▸ YOUR GOAL: A word-for-word copy of the entries is needed, and it should contain no images.

▸ RECORD EXCERPTS:
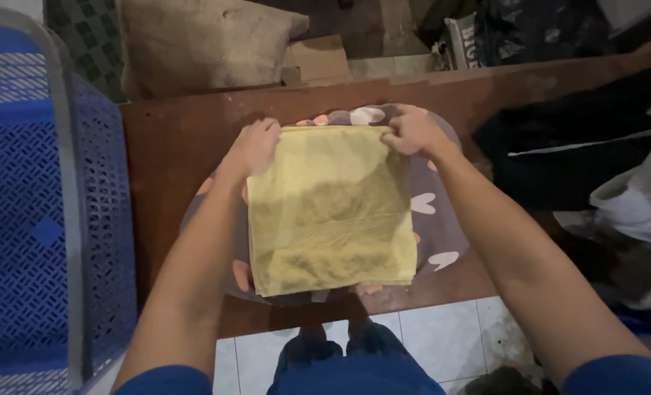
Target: Folding laundry including a yellow towel and undergarments.
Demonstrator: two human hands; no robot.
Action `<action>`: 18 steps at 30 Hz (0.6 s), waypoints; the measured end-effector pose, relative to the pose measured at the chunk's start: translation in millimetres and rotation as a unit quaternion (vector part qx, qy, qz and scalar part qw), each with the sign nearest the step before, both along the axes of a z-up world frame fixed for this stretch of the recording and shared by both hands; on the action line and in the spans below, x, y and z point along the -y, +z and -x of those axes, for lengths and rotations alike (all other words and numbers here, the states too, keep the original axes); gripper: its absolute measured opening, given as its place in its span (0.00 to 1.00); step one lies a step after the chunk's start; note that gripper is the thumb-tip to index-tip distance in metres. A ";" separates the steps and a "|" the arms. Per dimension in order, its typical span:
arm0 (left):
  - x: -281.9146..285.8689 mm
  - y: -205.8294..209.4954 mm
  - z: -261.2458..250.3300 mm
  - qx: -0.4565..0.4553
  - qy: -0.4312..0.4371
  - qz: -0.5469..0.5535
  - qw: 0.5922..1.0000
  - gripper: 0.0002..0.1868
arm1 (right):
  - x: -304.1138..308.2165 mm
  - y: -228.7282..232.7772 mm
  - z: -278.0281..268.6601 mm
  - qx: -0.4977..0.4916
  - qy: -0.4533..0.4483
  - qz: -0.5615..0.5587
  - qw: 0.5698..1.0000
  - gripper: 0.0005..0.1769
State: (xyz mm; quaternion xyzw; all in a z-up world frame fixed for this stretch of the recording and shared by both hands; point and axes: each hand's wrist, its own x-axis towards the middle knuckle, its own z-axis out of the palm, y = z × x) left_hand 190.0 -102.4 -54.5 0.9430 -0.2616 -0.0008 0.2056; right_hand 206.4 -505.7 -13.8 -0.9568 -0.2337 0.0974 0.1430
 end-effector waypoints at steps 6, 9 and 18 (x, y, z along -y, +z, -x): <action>12.8 26.2 6.9 -0.111 0.107 0.000 0.988 0.11 | 12.0 -36.9 33.3 -0.073 -0.315 -0.201 0.925 0.22; 32.5 25.0 25.8 0.050 0.142 -0.053 0.987 0.14 | -4.4 -39.4 53.0 0.077 -0.360 -0.185 0.911 0.24; 102.8 40.1 161.9 0.004 0.028 0.001 1.000 0.51 | -116.2 2.1 193.2 0.092 -0.114 -0.056 0.988 0.44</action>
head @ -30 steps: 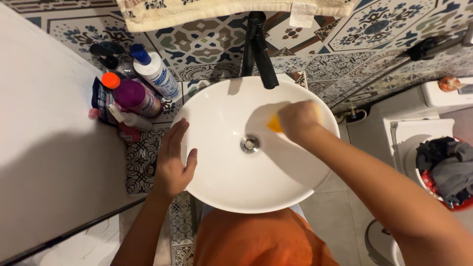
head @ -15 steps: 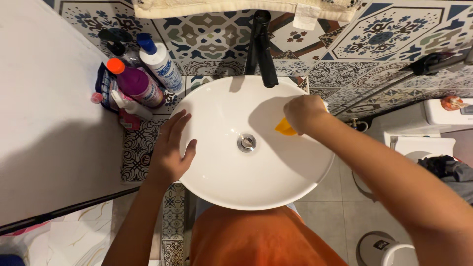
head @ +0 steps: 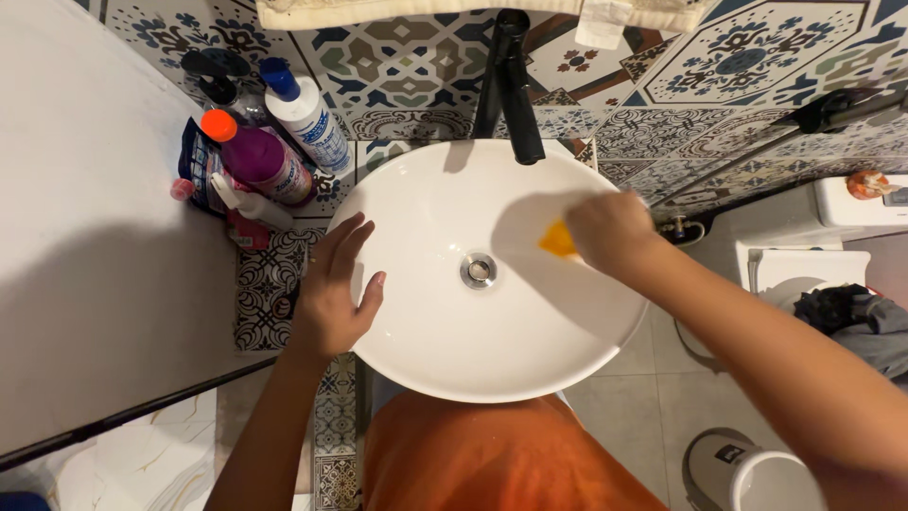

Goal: The person cleans a white bathroom sink by first using a pair of scissors to scrape the drain area, then wiping the basin with a yellow sponge under running water. The person finishes by rinsing their hands.

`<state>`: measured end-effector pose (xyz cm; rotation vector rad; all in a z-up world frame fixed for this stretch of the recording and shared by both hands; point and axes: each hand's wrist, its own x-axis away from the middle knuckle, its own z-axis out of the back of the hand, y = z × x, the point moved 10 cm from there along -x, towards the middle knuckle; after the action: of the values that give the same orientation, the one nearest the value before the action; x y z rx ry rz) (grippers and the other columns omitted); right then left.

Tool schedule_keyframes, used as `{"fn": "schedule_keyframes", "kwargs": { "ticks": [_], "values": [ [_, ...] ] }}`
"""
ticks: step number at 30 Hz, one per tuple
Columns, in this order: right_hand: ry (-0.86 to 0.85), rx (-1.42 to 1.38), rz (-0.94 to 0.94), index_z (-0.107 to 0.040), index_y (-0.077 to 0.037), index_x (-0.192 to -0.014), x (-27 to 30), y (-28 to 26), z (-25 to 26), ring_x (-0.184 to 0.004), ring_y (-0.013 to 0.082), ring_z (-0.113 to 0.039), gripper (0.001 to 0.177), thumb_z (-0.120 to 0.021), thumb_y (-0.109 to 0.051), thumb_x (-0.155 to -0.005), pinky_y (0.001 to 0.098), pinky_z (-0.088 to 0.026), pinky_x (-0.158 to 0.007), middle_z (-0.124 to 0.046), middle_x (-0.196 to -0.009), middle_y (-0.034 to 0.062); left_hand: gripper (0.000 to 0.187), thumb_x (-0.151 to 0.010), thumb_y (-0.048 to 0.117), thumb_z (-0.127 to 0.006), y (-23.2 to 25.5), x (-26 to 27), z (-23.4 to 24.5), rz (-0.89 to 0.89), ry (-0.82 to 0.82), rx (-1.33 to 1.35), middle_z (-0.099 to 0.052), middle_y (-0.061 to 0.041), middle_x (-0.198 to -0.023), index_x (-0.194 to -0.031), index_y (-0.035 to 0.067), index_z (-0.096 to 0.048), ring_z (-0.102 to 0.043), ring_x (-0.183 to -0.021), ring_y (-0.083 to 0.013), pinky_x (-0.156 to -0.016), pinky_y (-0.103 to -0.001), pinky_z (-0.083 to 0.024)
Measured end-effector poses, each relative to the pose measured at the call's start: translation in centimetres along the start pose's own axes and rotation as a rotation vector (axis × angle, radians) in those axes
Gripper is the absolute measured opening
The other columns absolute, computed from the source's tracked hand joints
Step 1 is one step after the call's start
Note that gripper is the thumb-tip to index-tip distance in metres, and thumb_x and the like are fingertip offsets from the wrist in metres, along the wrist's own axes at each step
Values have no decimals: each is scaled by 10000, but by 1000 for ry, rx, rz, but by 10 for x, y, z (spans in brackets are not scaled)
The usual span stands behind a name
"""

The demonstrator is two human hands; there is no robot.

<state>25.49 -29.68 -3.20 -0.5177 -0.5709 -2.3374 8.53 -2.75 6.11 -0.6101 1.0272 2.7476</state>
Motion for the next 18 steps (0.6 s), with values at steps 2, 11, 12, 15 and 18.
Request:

▸ FINAL ANSWER:
Target: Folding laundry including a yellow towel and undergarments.
Demonstrator: two human hands; no robot.
Action `<action>`: 18 steps at 30 Hz (0.6 s), waypoints; the measured end-effector pose, relative to the pose measured at the chunk's start: translation in millimetres and rotation as a unit quaternion (vector part qx, qy, qz and scalar part qw), each with the sign nearest the step before, both along the axes of a z-up world frame fixed for this stretch of the recording and shared by both hands; on the action line and in the spans below, x, y and z point along the -y, +z and -x of those axes, for lengths and rotations alike (all other words and numbers here, the states too, keep the original axes); gripper: its absolute measured opening, given as its place in its span (0.00 to 1.00); step one lies a step after the chunk's start; note that gripper is the thumb-tip to index-tip distance in metres. A ";" separates the steps and a "|" the arms. Per dimension in order, its typical span:
arm0 (left):
  - x: -281.9146..285.8689 mm
  - y: -205.8294..209.4954 mm
  - z: -261.2458..250.3300 mm
  - qx: -0.4565..0.4553
  - qy: -0.4312..0.4371
  - qz: -0.5469..0.5535
  - qw: 0.5922..1.0000
  - gripper: 0.0002..0.1868
arm1 (right):
  - x: -304.1138..308.2165 mm
  - y: -228.7282..232.7772 mm
  - z: -278.0281..268.6601 mm
  - qx: -0.4977..0.4916
  - qy: -0.4533..0.4483
  - qz: -0.5615..0.5587
  - qw: 0.5698..1.0000
  - gripper: 0.0005..0.1769
State: (xyz mm; quaternion xyzw; all in a z-up world frame fixed for this stretch of the recording and shared by both hands; point and axes: each hand's wrist, its own x-axis towards the middle knuckle, its own z-axis out of the palm, y = z × x) left_hand 190.0 -102.4 -54.5 0.9430 -0.2616 -0.0008 0.2056; right_hand 206.4 -505.7 -13.8 -0.9568 -0.2337 0.0974 0.1430
 end-effector waypoints at steps 6, 9 and 18 (x, y, z along -y, +z, -x): <action>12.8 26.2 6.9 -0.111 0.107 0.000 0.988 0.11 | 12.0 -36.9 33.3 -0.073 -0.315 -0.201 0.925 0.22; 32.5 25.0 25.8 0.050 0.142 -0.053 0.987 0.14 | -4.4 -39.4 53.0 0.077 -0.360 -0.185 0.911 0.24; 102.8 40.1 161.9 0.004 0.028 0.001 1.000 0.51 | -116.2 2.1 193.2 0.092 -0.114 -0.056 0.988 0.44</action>
head @ -30 steps: 
head @ -15 steps: 
head @ +0 steps: 

Goal: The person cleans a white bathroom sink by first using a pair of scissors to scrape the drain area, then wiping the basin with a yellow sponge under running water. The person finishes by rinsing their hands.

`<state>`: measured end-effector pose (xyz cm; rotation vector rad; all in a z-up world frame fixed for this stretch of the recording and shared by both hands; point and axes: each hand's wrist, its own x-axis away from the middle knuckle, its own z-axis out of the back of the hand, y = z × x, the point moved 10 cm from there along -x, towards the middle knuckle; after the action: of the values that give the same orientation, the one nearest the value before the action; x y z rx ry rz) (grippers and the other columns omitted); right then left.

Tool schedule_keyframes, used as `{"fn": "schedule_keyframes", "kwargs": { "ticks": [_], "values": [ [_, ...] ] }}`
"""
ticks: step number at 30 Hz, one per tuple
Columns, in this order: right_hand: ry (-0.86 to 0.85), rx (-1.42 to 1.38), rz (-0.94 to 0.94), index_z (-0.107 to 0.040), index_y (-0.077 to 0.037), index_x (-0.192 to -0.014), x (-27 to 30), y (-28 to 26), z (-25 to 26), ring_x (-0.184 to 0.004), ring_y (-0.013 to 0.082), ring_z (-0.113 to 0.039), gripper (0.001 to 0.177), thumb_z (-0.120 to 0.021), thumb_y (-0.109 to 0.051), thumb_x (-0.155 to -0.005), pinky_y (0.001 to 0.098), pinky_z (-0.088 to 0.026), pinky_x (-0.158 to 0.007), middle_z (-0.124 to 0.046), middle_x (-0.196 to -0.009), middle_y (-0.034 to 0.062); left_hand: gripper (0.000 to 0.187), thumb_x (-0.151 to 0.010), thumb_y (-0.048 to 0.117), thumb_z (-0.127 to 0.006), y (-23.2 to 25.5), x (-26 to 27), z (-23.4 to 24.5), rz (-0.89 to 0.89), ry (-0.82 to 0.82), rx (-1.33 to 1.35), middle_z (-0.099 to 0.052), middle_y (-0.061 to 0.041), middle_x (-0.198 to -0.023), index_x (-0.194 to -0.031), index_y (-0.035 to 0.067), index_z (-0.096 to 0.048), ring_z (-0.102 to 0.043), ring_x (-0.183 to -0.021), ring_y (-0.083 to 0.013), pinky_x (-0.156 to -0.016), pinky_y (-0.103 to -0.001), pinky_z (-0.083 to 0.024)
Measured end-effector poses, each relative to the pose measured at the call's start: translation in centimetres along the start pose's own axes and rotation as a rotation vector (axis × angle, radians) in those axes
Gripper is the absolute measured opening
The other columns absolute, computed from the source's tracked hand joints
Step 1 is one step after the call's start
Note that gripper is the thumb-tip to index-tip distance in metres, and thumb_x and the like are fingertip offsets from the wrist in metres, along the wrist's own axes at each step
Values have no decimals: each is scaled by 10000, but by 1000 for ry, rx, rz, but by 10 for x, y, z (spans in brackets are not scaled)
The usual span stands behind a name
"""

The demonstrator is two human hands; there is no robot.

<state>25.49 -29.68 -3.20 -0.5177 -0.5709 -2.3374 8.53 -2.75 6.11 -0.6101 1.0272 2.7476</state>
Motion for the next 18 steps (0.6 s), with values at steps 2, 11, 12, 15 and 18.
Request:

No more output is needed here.